◆ Task statement
Pictures are to be dropped, and only the lines from the one containing "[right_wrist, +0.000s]" through the end of the data below are to be reproduced as written.

___ Dataset extract ___

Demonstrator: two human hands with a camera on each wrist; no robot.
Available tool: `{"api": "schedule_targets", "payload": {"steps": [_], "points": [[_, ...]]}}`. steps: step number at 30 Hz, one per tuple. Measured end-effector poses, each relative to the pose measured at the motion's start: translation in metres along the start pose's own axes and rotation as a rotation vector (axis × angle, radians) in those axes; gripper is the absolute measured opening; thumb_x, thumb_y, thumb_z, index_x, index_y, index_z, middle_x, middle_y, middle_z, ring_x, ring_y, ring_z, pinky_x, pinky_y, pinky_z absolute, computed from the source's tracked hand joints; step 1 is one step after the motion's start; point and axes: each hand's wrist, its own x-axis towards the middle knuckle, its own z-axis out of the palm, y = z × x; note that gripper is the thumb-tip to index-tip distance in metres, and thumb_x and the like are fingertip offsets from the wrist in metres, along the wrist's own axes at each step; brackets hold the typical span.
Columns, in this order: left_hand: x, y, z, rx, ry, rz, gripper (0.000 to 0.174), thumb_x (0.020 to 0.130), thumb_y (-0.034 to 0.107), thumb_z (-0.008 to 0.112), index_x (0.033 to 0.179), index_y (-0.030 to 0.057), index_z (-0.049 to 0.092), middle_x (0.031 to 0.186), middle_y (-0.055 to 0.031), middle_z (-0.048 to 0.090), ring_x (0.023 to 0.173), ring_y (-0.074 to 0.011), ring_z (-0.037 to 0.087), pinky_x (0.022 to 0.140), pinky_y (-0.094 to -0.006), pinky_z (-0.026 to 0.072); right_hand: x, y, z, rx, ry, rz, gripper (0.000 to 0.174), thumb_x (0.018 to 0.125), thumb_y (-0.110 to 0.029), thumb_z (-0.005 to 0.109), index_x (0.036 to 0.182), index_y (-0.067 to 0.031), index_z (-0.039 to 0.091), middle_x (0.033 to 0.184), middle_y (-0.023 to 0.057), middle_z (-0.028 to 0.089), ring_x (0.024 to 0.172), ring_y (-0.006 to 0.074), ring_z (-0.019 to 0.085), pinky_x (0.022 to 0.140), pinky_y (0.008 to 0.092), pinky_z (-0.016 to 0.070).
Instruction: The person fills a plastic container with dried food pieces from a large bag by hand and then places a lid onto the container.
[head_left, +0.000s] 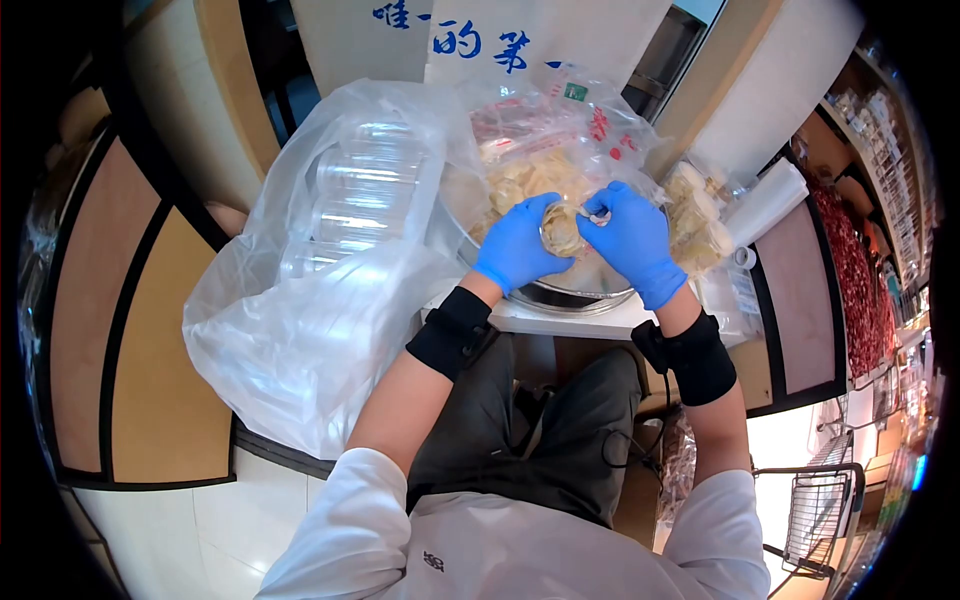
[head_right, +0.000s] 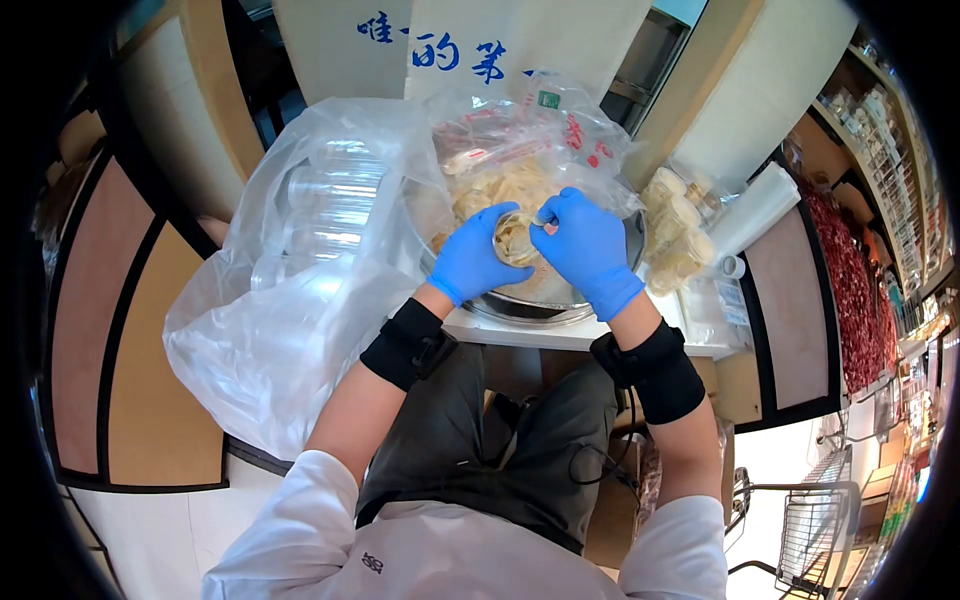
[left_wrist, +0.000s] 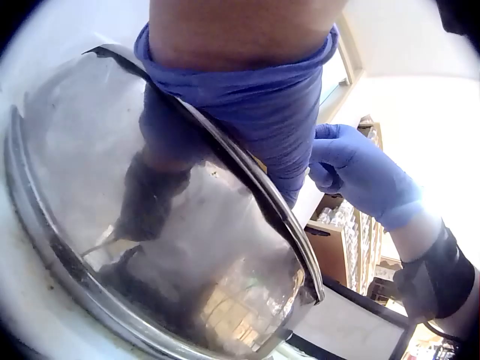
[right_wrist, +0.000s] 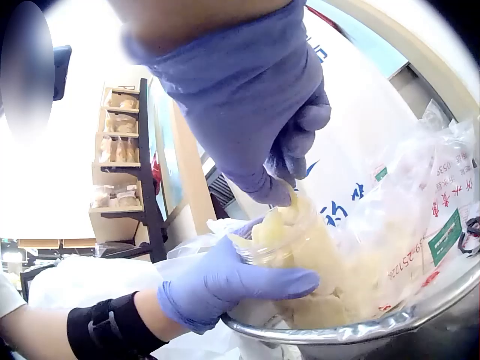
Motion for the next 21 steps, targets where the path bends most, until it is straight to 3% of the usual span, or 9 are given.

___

◆ Response area
[right_wrist, +0.000s] 
Motion for the next 21 steps, targets where the path bends most, until it is straight to 3% of the usual span, or 9 are given.

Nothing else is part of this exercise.